これは、もしや巣を作ろうと企てているのだなと早速駆除させてもらうことにした。
いつもは、巣を作るときでも大抵は1~2匹でいるのを見つけるくらいなのだが今回は数が多い。
アシナガバチは、日頃から割りと頻繁に現れるのですぐに対応できるように玄関に殺虫剤は用意している。
家の回りで見つけたらなるべく早く駆除するようにはしているのだが、どこからともなく現れてまた巣を作ろうとする。
どうも近くに、その元になっているハチの溜まり場のようなところがあるのではと思っていた。
殺虫剤を噴霧され、ポロポロと落ちるハチと、中には落ちかけて、しかしかろうじてこらえて、体制を建て直してヨロヨロと飛んでいくやつもいる。
それを少し追いかけて行ってみると、我が家とはあまり親交の無いお宅の中庭へと逃げ込んで行った。
あまり手入れをこまめにしているようでもなく、植木やら雑草やらで少しうっそうとした感じの中庭だ。
よく見ると数匹のハチが出入りしている。奥の方に巣のようなものも見える。
通学路の途中でもあるのだが、他人の家の庭の中なので手出しはできない。
その家の人がそれなりの対処をしてくれればと思うのだが、そこは地域の行事事にも顔を出すことの無いお宅で、おそらくハチの事など気にもしていないのだろう。
ハチたちは、まるで治外法権のように、その中では安泰で我が物顔でいるように見える。
ならばそこにずっと留まっていてくれれば良いのに、外の世界へと領土拡大すべく侵攻してくるのだ。
今の世界を見る限り、人もハチも、生命を持つものというのはそういうものなのか。
しのぎを削って勝ち上がるものが造って行く世界なのか。
せめて家の回りには来ないように、子どもたちが刺されないように、私は家の近所に来るハチたちを殺しまくる。
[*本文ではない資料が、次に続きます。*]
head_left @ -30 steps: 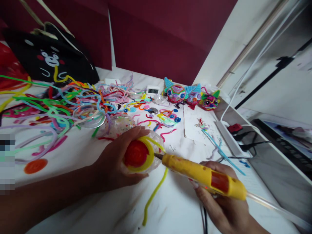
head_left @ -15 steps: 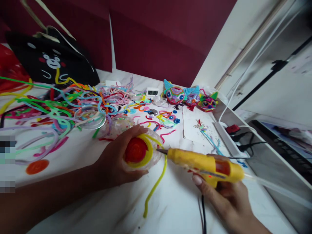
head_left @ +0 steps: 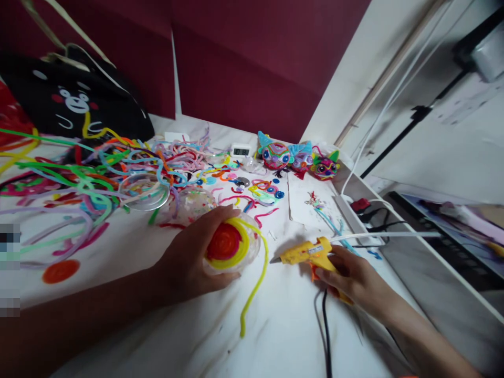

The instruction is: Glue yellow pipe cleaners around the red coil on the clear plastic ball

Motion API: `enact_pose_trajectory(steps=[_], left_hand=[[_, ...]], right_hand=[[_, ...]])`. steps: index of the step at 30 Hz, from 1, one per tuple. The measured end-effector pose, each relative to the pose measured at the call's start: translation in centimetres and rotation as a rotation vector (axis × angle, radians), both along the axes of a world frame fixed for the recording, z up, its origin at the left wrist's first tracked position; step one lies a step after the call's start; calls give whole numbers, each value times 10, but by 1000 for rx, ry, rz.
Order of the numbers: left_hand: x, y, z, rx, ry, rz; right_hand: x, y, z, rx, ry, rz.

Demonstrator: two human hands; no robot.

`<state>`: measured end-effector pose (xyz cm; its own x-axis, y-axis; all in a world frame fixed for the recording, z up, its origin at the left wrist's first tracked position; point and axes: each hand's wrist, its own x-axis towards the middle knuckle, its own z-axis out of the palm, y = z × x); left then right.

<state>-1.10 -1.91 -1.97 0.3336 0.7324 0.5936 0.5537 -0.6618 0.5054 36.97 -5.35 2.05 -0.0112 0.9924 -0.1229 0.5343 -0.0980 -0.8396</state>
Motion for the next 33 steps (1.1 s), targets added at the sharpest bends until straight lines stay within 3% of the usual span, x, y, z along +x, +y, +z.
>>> enact_pose_trajectory(steps=[2, 5, 7, 11, 15, 23, 33], left_hand=[[1, -2, -1, -12, 4, 3], [4, -5, -3, -23, 15, 18], [5, -5, -6, -16, 21, 26], [8, -7, -11, 43, 6, 8], [9, -13, -9, -20, 48, 4], [9, -11, -8, 94, 97, -76], [11, -10, -15, 138, 103, -63]], right_hand=[[10, 3, -4, 78, -258, 91], [6, -2, 1, 360, -470, 94], [-15, -9, 7, 476, -393, 116], [-75, -18, 16, 463, -48, 156], [-108, -14, 14, 482, 67, 195], [-113, -23, 10, 831, -127, 226], [-122, -25, 2, 973, -304, 287]])
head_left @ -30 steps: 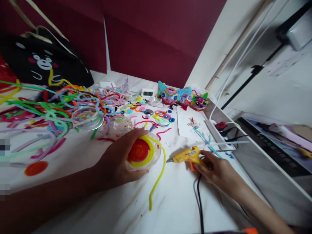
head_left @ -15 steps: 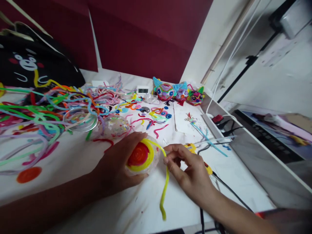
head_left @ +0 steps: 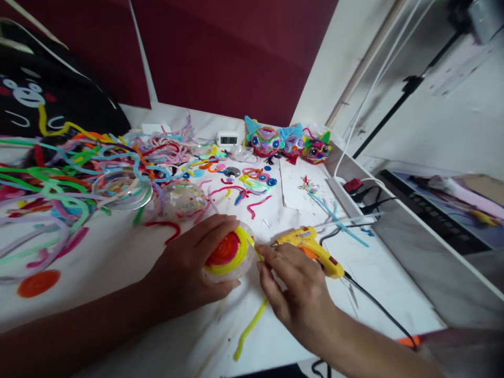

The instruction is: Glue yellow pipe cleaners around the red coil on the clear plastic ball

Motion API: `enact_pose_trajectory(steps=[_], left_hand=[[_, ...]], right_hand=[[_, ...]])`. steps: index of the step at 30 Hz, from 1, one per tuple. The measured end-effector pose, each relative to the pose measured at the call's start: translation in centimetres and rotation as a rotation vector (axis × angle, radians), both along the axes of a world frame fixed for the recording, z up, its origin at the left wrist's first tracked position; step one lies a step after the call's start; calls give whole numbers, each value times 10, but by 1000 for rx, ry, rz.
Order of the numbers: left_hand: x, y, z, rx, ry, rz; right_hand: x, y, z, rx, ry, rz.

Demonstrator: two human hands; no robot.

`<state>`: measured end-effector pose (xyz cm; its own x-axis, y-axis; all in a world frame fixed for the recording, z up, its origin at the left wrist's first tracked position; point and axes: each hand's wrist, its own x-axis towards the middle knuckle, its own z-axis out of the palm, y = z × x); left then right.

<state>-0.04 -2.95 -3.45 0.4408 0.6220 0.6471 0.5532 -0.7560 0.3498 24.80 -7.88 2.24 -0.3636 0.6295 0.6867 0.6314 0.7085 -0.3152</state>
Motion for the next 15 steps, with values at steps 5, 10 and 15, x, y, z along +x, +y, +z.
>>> enact_pose_trajectory(steps=[5, 10, 15], left_hand=[[1, 0, 0, -28, -1, -17], [2, 0, -2, -18, 16, -11], [2, 1, -6, -24, 33, 12]], right_hand=[[-3, -1, -1, 34, -81, -30], [-6, -1, -5, 27, -132, -59], [-8, 1, -6, 10, -174, -60]])
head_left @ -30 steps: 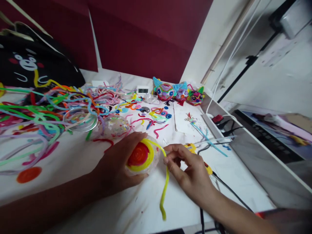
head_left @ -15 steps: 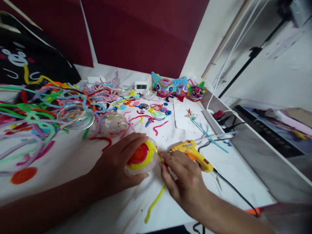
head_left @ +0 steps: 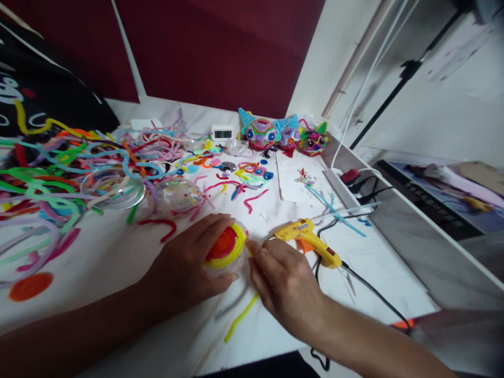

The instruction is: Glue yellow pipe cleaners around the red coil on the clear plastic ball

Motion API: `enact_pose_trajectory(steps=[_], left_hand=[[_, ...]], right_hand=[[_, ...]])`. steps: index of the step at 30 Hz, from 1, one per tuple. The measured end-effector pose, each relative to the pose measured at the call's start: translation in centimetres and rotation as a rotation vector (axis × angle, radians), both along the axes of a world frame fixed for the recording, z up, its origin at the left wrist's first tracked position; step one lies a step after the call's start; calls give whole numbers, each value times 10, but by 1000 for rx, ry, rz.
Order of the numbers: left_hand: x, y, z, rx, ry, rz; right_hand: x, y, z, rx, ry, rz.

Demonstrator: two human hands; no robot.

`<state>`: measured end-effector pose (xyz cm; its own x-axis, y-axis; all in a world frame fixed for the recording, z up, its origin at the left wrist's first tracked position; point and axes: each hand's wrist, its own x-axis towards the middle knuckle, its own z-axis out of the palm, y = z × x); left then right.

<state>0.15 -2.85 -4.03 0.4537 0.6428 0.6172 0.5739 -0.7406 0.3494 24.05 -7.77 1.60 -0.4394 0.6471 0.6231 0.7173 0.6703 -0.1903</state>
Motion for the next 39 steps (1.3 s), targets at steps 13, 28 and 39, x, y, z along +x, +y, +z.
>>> enact_pose_trajectory(steps=[13, 28, 39], left_hand=[[2, -1, -5, -36, 33, 36], [10, -6, -10, 47, 3, 86], [1, -3, -9, -236, -70, -5]], right_hand=[[-5, 3, -4, -90, 4, -8], [-15, -3, -3, -145, 5, -68], [-18, -7, -16, -46, -31, -105]])
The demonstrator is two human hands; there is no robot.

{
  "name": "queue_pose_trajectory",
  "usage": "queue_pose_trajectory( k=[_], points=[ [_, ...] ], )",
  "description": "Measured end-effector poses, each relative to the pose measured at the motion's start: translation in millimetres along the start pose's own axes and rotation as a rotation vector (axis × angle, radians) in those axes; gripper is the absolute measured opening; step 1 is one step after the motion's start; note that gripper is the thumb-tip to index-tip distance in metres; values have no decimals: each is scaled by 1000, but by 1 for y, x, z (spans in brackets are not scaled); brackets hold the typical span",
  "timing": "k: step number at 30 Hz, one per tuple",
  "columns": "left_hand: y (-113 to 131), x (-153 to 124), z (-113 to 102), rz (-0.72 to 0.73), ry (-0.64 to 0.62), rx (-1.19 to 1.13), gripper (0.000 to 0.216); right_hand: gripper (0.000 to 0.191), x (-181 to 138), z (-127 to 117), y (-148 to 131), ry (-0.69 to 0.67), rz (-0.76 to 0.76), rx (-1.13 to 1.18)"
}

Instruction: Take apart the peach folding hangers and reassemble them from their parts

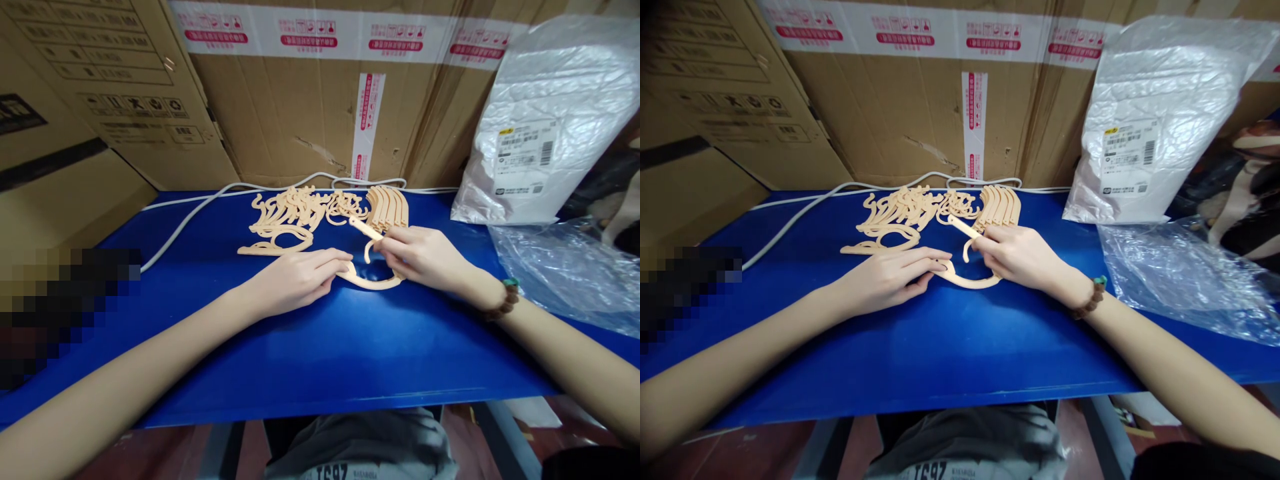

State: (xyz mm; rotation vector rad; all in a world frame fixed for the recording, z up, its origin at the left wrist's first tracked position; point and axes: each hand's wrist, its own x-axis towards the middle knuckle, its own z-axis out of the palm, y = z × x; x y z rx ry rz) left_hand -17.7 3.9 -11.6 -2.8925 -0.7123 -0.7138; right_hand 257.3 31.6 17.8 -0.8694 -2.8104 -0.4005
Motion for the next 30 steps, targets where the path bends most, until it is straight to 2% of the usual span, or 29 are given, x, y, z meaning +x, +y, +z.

自衛の為の行動である。
家の周囲で巣を発見しようものなら、中にいる女、子どもも容赦しない。大量殺戮だ。
ただそこで暮らしているだけのハチたちには申し訳ないが、それよりも自分達の子どもが危険な目に合わないようにする為には、決して御国の為ではなく、致し方ない事だと心を鬼にして罪悪感を押さえつける。
この世界で勝ち上がって行く為に。